Collection entries →
§

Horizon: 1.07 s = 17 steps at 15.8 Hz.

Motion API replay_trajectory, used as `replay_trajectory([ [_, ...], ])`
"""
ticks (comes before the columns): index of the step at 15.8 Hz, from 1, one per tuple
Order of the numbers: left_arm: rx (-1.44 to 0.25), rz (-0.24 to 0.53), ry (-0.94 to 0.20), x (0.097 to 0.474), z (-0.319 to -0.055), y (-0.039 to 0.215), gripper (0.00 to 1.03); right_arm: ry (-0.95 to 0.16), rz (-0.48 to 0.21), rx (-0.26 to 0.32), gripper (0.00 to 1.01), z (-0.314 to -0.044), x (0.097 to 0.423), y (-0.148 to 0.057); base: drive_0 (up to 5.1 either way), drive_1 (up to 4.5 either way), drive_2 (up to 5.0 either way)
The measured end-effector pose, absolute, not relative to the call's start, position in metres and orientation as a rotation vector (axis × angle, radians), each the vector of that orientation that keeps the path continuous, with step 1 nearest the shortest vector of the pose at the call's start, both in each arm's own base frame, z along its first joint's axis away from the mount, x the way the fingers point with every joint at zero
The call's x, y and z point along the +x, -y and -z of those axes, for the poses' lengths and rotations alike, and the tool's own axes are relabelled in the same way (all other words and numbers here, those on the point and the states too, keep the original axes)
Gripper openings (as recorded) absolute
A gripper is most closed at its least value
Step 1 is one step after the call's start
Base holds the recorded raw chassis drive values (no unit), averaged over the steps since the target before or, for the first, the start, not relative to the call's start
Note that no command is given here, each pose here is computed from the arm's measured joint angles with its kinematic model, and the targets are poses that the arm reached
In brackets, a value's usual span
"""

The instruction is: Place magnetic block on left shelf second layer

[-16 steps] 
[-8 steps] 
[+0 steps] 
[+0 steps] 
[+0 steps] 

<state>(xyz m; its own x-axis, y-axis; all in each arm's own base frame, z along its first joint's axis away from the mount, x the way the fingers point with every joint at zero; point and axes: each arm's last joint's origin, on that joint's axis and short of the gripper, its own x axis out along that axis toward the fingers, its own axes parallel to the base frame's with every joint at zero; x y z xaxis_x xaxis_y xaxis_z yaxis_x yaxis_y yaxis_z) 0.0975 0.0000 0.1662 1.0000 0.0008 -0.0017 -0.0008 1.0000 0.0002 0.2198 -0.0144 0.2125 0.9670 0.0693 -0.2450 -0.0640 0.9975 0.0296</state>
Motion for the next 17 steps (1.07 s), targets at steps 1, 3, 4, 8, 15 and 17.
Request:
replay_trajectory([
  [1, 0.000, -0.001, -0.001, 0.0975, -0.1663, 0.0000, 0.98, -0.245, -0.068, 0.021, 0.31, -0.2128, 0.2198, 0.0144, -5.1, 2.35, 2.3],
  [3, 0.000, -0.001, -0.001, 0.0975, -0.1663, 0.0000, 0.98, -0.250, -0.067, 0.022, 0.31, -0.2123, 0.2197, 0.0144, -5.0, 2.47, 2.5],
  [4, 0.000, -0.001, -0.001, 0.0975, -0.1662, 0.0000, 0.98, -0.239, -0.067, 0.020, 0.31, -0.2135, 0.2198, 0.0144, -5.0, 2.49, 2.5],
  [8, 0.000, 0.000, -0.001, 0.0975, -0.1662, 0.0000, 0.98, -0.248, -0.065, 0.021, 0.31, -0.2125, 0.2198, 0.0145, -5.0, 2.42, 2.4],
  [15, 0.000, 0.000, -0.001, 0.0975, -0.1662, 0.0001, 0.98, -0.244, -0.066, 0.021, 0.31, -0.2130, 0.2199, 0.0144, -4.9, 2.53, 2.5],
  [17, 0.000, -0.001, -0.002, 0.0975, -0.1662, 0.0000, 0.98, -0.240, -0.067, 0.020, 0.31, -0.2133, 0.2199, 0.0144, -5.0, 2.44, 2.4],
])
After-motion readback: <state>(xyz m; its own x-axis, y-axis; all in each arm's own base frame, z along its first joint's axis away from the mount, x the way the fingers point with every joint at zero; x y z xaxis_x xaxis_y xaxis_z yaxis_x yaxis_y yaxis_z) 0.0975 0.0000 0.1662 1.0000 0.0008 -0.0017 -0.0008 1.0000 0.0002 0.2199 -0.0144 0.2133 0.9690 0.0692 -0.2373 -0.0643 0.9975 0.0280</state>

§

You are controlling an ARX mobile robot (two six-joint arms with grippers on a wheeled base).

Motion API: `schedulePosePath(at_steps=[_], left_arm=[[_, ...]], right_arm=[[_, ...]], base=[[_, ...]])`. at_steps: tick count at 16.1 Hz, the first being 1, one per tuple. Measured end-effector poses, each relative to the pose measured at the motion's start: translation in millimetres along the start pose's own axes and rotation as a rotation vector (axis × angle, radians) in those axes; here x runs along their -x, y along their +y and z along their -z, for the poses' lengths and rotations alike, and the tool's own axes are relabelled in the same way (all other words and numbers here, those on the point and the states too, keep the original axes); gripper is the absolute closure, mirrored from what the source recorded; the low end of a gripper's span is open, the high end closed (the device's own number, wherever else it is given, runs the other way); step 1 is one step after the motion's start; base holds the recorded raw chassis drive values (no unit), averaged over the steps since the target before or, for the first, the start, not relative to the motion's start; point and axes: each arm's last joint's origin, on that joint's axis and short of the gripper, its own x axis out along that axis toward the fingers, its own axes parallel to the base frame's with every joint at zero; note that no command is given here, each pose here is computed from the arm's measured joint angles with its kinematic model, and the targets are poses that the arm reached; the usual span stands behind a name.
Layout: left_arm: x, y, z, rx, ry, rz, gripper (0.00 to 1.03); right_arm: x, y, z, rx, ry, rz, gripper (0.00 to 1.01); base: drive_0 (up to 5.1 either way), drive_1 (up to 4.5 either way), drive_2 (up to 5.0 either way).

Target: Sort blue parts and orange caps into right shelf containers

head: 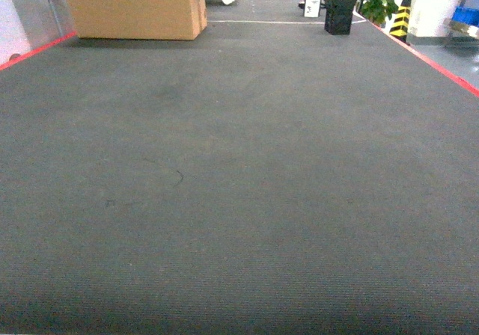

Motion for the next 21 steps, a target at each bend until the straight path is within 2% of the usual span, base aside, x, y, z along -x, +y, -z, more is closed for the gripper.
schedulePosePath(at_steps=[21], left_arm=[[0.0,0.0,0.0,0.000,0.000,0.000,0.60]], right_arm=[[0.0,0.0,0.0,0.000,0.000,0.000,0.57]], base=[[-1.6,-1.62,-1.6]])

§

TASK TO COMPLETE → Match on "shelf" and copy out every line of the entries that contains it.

WRITTEN REPLY →
The instruction is: Place magnetic block on left shelf second layer
Target: Sort blue parts and orange caps into right shelf containers

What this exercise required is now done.